> What to work on
Repeat the lines from the line with "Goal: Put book" to the line with "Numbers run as" in the listing below, keeping both end lines and adding nothing.
** Data supplied follows **
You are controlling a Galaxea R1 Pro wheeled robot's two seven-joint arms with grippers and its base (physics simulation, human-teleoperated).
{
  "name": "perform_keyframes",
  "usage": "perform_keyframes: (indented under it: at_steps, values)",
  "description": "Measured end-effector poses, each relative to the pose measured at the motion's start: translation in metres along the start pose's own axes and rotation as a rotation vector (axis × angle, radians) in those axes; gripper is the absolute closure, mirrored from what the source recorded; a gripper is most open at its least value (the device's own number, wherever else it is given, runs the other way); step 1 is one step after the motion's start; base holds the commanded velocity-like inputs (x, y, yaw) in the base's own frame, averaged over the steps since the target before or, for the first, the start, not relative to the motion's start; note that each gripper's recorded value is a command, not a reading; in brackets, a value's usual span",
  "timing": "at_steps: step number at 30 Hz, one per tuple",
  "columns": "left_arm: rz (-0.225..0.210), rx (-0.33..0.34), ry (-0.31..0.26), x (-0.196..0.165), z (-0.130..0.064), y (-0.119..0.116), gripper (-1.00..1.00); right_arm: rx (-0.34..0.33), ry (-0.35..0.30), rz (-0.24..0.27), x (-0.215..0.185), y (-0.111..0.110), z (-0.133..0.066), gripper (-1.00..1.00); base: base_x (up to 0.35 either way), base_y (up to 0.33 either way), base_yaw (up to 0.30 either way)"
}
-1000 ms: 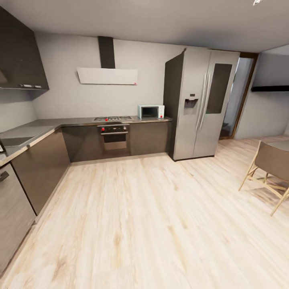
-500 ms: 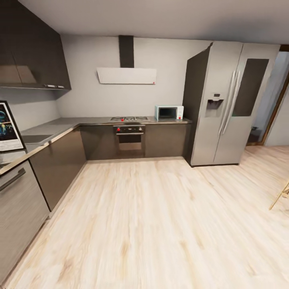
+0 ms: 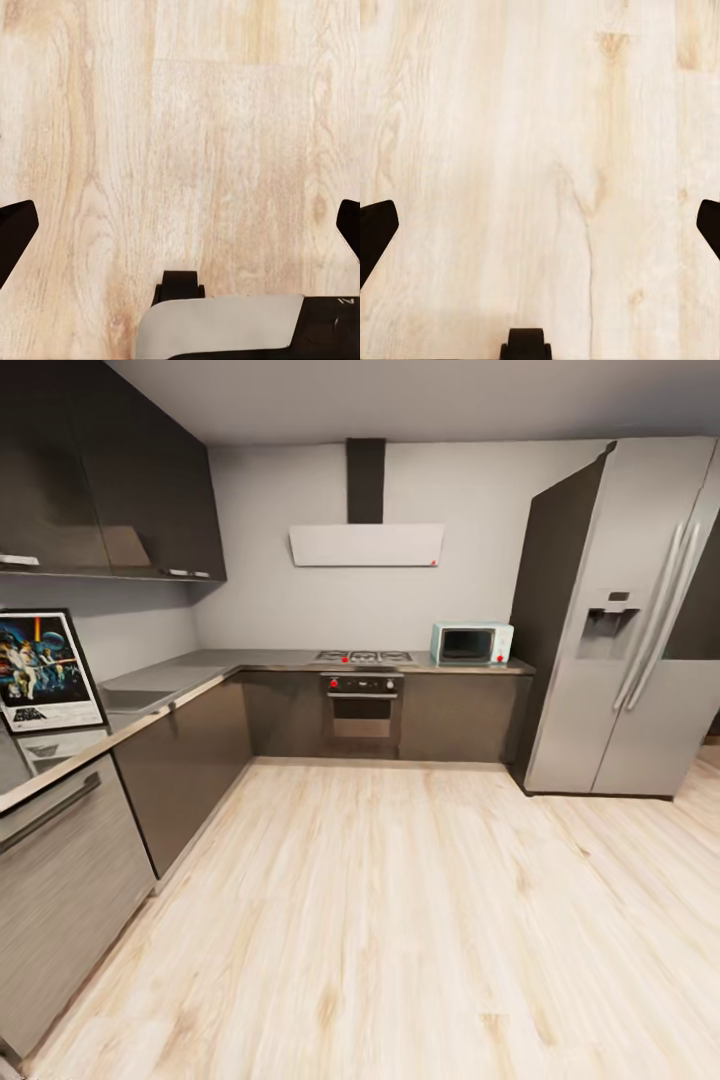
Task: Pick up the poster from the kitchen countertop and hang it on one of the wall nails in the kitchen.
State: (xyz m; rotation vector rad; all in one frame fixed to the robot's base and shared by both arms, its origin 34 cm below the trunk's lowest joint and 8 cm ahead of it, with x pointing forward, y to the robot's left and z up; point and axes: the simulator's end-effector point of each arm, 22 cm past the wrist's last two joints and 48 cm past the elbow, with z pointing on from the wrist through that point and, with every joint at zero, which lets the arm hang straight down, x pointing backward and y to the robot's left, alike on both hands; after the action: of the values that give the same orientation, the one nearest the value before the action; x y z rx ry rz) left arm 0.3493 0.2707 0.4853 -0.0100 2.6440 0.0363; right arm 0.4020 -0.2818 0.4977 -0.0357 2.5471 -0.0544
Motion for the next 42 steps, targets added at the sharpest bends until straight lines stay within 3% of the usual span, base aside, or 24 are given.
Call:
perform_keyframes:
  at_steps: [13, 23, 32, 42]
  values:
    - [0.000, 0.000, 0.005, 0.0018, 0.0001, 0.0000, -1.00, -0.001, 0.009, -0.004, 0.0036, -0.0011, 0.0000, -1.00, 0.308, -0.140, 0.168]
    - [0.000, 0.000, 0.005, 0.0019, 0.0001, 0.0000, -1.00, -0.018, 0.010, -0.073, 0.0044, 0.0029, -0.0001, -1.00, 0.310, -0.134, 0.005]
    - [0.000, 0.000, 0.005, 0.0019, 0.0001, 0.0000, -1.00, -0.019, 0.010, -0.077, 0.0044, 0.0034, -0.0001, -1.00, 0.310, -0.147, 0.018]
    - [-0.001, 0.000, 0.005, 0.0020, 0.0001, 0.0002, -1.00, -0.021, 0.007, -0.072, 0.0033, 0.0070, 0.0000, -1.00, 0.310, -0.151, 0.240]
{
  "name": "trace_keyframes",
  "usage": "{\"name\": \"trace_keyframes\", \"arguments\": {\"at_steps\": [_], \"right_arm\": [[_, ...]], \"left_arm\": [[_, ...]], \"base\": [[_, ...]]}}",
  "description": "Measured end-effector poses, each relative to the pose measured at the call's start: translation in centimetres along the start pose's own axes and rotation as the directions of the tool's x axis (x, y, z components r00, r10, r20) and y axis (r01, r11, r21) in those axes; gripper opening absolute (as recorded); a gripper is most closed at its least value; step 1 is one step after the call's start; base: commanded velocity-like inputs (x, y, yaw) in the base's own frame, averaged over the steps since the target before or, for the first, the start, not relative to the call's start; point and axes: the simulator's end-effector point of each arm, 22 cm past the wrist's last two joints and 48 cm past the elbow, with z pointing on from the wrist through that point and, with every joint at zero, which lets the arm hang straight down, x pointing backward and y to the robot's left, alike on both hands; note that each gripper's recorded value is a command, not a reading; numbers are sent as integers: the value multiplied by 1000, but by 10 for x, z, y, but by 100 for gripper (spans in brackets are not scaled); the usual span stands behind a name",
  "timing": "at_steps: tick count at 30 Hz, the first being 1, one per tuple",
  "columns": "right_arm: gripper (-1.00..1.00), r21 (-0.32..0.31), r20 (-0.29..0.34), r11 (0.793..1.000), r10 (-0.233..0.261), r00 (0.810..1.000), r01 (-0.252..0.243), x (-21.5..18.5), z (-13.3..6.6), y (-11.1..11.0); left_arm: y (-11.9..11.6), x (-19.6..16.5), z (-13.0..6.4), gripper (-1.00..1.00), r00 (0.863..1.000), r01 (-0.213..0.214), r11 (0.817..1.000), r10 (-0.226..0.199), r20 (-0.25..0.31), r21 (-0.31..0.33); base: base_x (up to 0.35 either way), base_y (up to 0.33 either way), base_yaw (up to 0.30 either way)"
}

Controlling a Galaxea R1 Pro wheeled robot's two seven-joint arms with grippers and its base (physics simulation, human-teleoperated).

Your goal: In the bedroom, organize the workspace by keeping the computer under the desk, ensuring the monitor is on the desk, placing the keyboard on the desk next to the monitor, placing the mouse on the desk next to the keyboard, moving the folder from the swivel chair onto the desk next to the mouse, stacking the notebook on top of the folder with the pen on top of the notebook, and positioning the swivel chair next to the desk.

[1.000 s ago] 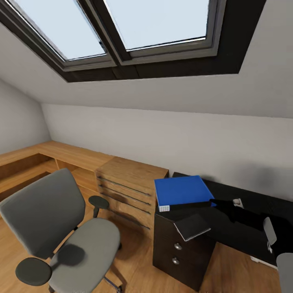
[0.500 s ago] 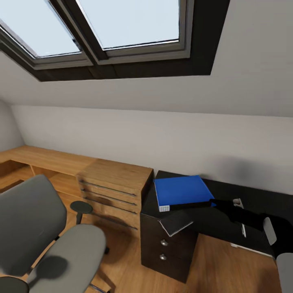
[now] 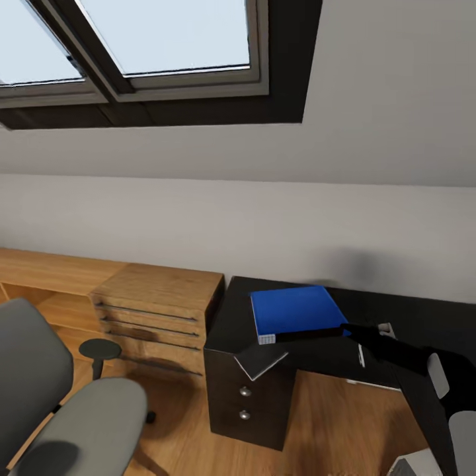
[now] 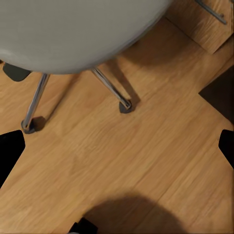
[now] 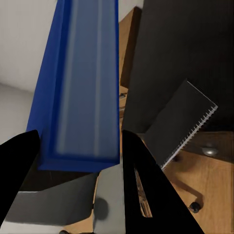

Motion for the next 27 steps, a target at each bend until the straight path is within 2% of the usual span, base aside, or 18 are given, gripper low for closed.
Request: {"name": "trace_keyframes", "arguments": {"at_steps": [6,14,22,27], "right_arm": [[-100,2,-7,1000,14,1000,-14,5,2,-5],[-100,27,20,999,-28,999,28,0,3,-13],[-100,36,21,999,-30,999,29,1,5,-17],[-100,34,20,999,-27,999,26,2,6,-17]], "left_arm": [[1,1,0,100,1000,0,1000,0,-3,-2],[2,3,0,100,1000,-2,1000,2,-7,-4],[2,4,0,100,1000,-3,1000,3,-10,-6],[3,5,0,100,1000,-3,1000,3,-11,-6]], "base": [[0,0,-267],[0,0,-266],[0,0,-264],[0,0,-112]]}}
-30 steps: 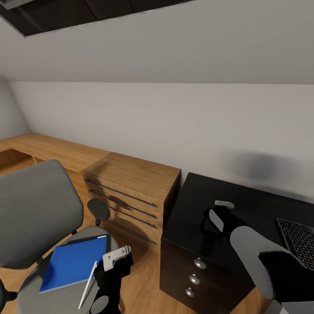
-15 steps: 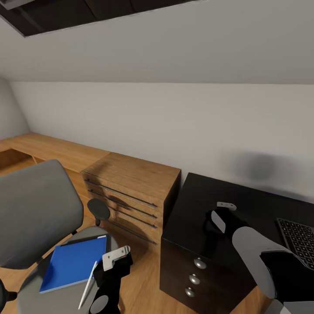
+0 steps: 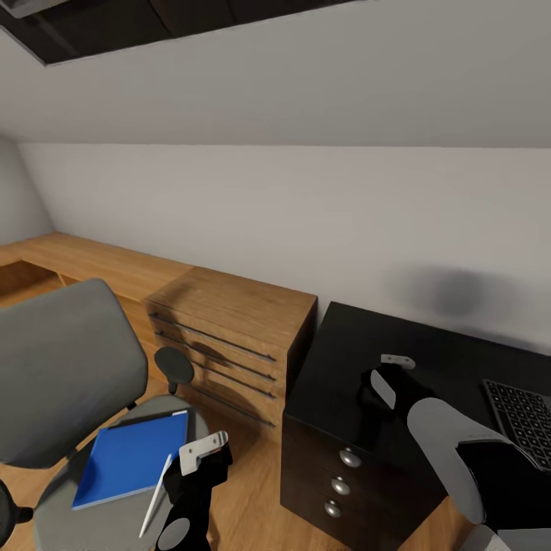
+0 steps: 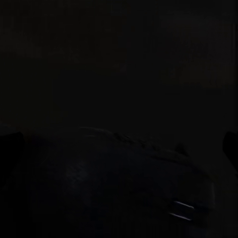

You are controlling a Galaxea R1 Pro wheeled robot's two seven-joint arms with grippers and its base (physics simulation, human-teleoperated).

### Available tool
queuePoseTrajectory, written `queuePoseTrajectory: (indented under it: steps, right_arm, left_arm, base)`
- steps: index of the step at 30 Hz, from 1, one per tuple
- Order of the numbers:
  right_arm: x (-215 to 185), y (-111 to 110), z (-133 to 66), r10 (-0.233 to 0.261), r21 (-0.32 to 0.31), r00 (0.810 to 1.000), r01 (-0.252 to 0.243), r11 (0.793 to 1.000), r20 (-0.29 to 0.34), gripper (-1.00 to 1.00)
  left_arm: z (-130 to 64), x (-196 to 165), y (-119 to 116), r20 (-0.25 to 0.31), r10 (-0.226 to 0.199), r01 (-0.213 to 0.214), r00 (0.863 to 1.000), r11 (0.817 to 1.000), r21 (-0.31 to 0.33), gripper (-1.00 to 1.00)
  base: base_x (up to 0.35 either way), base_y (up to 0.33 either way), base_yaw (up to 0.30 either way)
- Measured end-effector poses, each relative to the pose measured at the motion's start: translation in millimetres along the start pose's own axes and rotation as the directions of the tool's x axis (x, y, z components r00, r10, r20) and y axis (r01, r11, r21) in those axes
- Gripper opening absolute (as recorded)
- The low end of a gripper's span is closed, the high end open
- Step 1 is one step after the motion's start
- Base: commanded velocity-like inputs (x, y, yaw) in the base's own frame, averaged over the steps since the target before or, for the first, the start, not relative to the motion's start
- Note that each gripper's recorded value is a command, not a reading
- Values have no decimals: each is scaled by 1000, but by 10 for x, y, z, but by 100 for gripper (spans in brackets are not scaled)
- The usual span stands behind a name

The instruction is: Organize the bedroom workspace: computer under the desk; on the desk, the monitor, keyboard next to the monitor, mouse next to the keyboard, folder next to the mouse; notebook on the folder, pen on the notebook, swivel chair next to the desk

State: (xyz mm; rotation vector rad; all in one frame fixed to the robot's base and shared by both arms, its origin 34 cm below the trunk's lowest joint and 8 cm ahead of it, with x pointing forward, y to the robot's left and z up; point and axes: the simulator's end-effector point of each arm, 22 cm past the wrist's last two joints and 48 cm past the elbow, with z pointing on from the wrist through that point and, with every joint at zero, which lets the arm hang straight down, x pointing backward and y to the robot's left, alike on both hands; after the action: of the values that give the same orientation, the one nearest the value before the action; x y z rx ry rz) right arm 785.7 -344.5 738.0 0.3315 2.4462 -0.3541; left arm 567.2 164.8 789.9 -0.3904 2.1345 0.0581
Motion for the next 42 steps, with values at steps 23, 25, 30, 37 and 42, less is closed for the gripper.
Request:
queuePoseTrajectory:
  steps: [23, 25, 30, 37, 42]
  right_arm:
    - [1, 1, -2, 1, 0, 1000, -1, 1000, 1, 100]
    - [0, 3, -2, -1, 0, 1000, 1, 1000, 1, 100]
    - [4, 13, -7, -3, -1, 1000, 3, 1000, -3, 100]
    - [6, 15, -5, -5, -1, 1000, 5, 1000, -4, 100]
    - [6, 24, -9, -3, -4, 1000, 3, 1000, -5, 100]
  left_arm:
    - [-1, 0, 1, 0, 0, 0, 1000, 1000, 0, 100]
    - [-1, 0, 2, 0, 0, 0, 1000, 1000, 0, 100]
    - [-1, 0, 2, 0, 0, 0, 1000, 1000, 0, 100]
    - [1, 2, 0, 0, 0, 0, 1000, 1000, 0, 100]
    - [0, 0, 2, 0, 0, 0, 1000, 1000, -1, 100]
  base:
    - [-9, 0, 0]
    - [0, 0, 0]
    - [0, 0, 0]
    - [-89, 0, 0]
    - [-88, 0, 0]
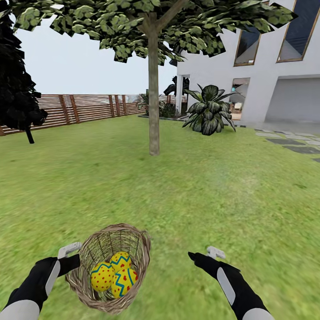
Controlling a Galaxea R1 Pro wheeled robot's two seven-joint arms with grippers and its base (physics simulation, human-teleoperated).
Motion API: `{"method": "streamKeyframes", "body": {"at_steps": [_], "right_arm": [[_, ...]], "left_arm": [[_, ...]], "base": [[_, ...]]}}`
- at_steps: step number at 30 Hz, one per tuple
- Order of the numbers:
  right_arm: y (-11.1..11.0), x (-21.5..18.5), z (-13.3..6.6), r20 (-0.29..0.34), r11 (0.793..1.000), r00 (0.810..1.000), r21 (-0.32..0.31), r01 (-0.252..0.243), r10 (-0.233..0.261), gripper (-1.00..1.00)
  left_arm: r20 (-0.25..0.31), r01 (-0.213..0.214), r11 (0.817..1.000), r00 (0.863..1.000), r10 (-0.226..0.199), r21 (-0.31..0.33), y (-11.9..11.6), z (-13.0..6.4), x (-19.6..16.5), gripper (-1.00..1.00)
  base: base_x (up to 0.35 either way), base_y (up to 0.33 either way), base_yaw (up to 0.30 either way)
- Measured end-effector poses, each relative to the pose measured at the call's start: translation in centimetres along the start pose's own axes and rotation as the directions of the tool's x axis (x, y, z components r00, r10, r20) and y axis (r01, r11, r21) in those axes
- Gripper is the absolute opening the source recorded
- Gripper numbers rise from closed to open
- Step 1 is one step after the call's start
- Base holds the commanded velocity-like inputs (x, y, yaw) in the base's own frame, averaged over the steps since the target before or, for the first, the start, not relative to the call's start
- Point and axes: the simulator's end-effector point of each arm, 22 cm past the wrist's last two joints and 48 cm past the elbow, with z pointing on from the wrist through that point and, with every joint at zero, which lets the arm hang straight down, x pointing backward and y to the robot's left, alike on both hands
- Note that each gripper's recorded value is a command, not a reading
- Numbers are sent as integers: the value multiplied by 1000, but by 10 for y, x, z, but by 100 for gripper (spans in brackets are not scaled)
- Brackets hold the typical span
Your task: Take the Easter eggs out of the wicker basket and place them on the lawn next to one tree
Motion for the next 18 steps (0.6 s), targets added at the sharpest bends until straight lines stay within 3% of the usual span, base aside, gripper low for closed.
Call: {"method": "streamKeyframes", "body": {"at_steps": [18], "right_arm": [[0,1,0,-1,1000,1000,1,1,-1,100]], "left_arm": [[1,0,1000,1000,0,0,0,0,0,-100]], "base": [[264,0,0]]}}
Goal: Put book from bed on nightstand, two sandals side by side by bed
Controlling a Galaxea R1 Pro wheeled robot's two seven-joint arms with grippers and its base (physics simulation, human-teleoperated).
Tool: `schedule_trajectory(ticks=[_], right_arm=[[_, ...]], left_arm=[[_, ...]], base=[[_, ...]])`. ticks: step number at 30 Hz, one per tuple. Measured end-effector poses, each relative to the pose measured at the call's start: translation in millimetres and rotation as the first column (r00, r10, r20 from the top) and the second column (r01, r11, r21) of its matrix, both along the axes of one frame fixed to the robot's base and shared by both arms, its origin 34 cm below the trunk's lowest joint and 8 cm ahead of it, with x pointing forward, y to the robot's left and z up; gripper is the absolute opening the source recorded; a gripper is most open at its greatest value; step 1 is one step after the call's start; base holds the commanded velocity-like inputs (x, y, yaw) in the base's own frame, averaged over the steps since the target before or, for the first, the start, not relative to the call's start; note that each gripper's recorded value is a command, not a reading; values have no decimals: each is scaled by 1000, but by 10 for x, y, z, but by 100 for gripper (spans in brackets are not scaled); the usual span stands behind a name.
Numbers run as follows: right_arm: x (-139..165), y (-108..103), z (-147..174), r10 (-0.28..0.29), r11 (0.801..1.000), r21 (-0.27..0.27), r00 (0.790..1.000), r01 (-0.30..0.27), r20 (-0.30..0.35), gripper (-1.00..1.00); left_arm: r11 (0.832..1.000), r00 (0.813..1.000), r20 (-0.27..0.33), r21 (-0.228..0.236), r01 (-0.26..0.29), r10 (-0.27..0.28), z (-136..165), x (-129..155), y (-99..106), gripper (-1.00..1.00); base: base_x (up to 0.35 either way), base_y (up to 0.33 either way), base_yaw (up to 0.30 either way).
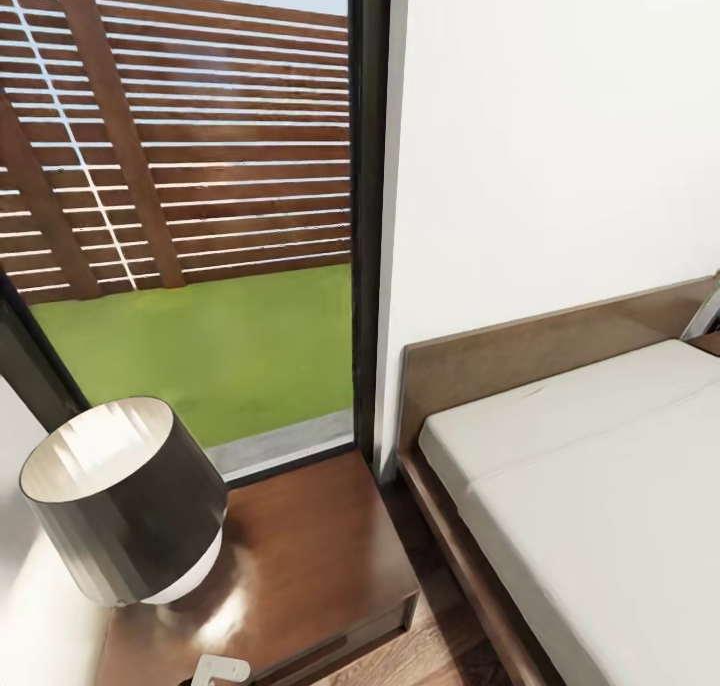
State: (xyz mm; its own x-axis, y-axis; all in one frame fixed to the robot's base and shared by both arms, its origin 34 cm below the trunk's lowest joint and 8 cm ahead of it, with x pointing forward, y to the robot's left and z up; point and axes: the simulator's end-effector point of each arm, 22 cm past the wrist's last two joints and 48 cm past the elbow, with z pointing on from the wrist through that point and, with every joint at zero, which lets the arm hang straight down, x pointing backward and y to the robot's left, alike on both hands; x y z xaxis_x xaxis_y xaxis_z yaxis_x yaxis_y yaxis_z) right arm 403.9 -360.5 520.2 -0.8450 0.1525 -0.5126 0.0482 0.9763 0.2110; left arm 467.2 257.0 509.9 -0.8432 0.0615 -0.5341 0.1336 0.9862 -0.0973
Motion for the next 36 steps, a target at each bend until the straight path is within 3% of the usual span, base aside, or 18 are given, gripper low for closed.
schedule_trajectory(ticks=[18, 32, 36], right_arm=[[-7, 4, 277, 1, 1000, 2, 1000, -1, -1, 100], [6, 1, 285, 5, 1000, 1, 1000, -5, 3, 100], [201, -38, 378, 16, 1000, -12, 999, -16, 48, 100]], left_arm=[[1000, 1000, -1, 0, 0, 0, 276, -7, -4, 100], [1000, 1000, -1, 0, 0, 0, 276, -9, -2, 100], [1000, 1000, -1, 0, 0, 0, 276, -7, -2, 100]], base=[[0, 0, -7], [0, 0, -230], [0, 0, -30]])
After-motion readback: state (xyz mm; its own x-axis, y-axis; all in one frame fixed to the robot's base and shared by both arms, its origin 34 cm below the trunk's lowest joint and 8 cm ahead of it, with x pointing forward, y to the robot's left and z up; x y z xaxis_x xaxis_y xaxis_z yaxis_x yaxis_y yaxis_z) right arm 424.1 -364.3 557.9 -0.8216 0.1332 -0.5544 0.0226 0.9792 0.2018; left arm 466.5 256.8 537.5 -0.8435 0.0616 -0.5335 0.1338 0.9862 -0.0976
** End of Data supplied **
> Exercise result
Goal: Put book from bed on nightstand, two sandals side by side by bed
Controlling a Galaxea R1 Pro wheeled robot's two seven-joint arms with grippers and its base (physics simulation, human-teleoperated).
Tool: `schedule_trajectory(ticks=[_], right_arm=[[_, ...]], left_arm=[[_, ...]], base=[[_, ...]])`. ticks: step number at 30 Hz, one per tuple. Measured end-effector poses, each relative to the pose measured at the call's start: translation in millimetres and rotation as the first column (r00, r10, r20 from the top) and the second column (r01, r11, r21) of its matrix, both along the axes of one frame fixed to the robot's base and shared by both arms, its origin 34 cm below the trunk's lowest joint and 8 cm ahead of it, with x pointing forward, y to the robot's left and z up; gripper is the absolute opening the source recorded; a gripper is most open at its greatest value; step 1 is one step after the call's start; base holds the commanded velocity-like inputs (x, y, yaw) in the base's own frame, averaged over the steps since the target before or, for the first, the start, not relative to the call's start; note that each gripper's recorded value is a command, not a reading; values have no decimals: each is scaled by 1000, but by 10 for x, y, z, but by 100 for gripper (spans in brackets are not scaled); the usual span stands behind a name.
Numbers run as follows: right_arm: x (-139..165), y (-108..103), z (-147..174), r10 (-0.28..0.29), r11 (0.801..1.000), r21 (-0.27..0.27), r00 (0.790..1.000), r01 (-0.30..0.27), r20 (-0.30..0.35), gripper (-1.00..1.00); left_arm: r11 (0.832..1.000), r00 (0.813..1.000), r20 (-0.27..0.33), r21 (-0.228..0.236), r01 (-0.26..0.29), r10 (-0.27..0.28), z (-136..165), x (-129..155), y (-99..106), gripper (-1.00..1.00); base: base_x (up to 0.35 either way), base_y (up to 0.33 either way), base_yaw (up to 0.30 either way).

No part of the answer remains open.